Interior's Monitoring Has Fallen Short of Agency Requirements
RCED-92-51: Published: Feb 24, 1992. Publicly Released: Mar 26, 1992.
Pursuant to a congressional request, GAO examined the Bureau of Land Management's (BLM) performance in: (1) monitoring the impact of grazing on range conditions; and (2) taking action to change grazing conditions when needed.

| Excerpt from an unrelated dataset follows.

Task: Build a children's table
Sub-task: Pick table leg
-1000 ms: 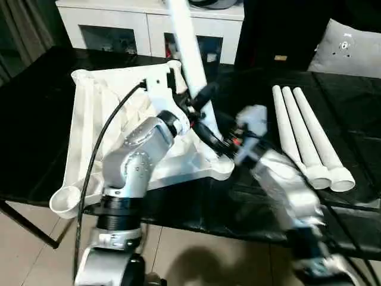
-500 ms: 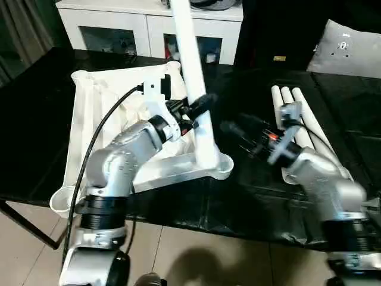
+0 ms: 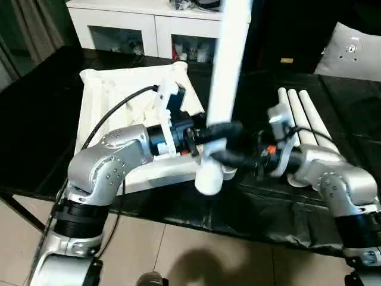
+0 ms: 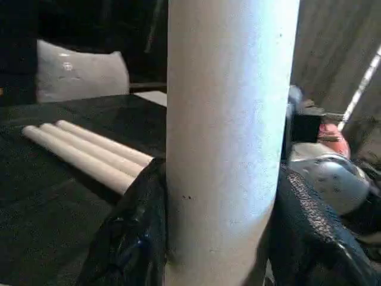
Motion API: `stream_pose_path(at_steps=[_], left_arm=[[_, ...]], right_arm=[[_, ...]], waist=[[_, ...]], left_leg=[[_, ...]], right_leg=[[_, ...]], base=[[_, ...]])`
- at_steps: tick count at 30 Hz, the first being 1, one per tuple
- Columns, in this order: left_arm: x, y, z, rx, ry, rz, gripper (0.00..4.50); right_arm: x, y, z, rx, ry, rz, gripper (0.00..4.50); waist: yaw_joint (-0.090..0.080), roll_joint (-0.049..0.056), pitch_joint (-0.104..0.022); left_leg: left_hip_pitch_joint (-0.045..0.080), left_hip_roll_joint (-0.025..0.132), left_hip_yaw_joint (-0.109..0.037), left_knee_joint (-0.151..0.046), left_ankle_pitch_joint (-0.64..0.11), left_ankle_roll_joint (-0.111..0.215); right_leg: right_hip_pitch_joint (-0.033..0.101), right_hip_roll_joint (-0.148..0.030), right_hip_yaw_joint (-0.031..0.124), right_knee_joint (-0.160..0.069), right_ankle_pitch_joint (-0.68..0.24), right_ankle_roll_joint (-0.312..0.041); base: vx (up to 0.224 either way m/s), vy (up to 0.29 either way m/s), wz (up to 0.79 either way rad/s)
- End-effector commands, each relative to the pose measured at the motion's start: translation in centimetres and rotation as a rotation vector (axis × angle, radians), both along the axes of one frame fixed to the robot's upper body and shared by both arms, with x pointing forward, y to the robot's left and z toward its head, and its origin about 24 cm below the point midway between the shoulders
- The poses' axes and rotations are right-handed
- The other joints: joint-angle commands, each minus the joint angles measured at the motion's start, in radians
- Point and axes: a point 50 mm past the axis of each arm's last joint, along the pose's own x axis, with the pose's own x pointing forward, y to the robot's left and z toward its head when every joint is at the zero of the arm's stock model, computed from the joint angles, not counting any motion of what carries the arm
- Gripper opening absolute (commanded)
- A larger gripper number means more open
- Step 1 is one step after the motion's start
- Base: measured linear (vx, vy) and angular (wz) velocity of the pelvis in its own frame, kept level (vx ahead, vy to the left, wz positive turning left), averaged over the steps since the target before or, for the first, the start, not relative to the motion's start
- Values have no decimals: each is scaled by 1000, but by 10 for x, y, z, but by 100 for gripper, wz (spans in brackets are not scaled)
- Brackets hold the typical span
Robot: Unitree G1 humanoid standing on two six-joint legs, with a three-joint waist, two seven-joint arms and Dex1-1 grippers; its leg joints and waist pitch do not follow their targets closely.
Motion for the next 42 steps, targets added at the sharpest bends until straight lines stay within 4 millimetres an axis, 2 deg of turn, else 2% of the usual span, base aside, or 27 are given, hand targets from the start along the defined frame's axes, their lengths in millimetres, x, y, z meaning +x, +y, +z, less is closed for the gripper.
stream_pose_path(at_steps=[1,2,9,10,11,15,18,26,27,29,30,31,34,35,39,40,42], left_arm=[[-5,-4,8,-18,-51,-44,188],[-6,-5,9,-22,-53,-50,188],[-6,-8,7,-18,-59,-56,188],[-6,-8,7,-18,-59,-57,188],[-6,-9,7,-18,-60,-57,188],[-5,-9,6,-18,-58,-51,188],[-3,-10,3,-5,-50,-35,188],[-3,-9,3,-12,-39,-12,188],[-1,-8,2,-8,-41,8,188],[1,-8,1,-3,-43,34,188],[3,-7,0,-4,-31,61,188],[5,-7,0,-5,-26,78,244],[8,-5,3,-45,-18,124,263],[7,-5,4,-54,-17,124,285],[7,-4,3,-35,-34,145,294],[7,-3,3,-22,-62,178,316],[13,-2,2,18,-136,306,333]], right_arm=[[0,3,4,-7,-14,39,342],[-1,5,3,-6,-7,53,331],[-3,9,-2,4,10,76,274],[-3,10,-2,5,14,79,260],[-4,10,-3,8,17,83,260],[-5,10,-4,11,21,88,228],[-9,11,-5,23,27,95,201],[-10,15,-10,24,37,85,193],[-10,16,-10,26,35,74,192],[-9,17,-11,27,32,59,192],[-6,19,-12,28,22,26,191],[-4,21,-12,26,13,1,191],[0,26,-13,14,-32,-78,187],[1,28,-13,10,-45,-97,187],[7,31,-13,3,-60,-184,187],[9,33,-12,6,-74,-228,187],[16,39,-10,2,-103,-352,187]], waist=[[3,-6,-77],[3,-11,-77],[6,-8,-79],[6,-8,-80],[6,-3,-80],[6,-4,-81],[7,0,-81],[6,-3,-81],[6,-6,-81],[6,-4,-81],[6,-9,-81],[6,-4,-81],[4,-4,-81],[4,-4,-82],[2,-2,-81],[1,1,-80],[2,4,-80]], left_leg=[[10,55,-10,-71,-117,30],[10,55,-9,-71,-118,30],[7,54,-10,-70,-104,29],[8,55,-10,-70,-103,28],[8,55,-10,-69,-100,27],[7,53,-10,-68,-101,25],[8,55,-11,-69,-108,23],[8,55,-11,-69,-110,23],[8,54,-10,-69,-108,24],[8,54,-10,-68,-105,24],[8,55,-9,-68,-103,24],[8,54,-10,-68,-102,20],[7,54,-11,-69,-99,13],[8,55,-11,-70,-102,9],[10,54,-11,-72,-112,3],[8,55,-12,-74,-116,-1],[9,57,-13,-75,-123,-4]], right_leg=[[59,-89,49,-73,-184,-203],[59,-89,49,-75,-187,-201],[59,-88,46,-73,-188,-189],[58,-88,46,-73,-187,-189],[58,-87,46,-71,-178,-190],[61,-87,46,-71,-161,-194],[60,-87,45,-72,-166,-194],[61,-87,45,-71,-163,-198],[61,-86,45,-71,-159,-199],[60,-87,45,-71,-161,-199],[61,-88,45,-71,-160,-199],[58,-88,45,-71,-162,-199],[59,-87,44,-70,-158,-193],[59,-88,45,-69,-155,-191],[58,-87,45,-71,-167,-180],[57,-87,46,-72,-170,-174],[55,-88,46,-73,-170,-170]], base=[[0,0,0],[0,0,0],[0,0,0],[0,0,0],[0,0,0],[0,0,0],[0,0,0],[0,0,0],[0,0,0],[0,0,0],[0,0,0],[0,0,0],[0,0,0],[0,0,0],[0,0,0],[0,0,0],[0,0,0]])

GAO found that: (1) BLM has only collected monitoring data for half of the 14,000 allotments that it should have completed within the last 5 years; (2) although BLM focused its limited monitoring attention on high priority allotments, it did not complete required monitoring within the required 5-year time frame for more than 300 allotments; (3) for 14 percent of the allotments BLM collected long-term trend data, but not the more specific short-term data needed to identify specific corrective actions; (4) BLM has not used its monitoring data to change grazing levels or practices; (5) BLM range managers attribute their inability to perform required monitoring and utilize data to staff shortages and the need to perform higher priority range management tasks; and (6) BLM grazing management decisions have lacked adequate documentation to support them.
- Review Pending
- Closed - implemented
- Closed - not implemented
Matter for Congressional Consideration
Matter: A better balance between the scope of the federal grazing program and the resources available to manage it is needed if BLM is to meet all of its rangeland management responsibilities. To achieve this objective, Congress may wish to consider: (1) reducing the scope of the existing grazing program, thereby reducing BLM range management responsibilities; or (2) funding an increase in BLM range management resources. One option for offsetting the additional annual appropriations that would be necessary to increase BLM range management resources is to increase federal grazing fees.
Status: Closed - Implemented
Comments: The Administration originally announced on August 9, 1993, that it would impose higher fees and tougher environmental restrictions on ranchers who graze their cattle and sheep on public rangeland. However, the final federal range policy completed in February 1995 deleted grazing fee increases, leaving any grazing fee charges to be determined by Congress.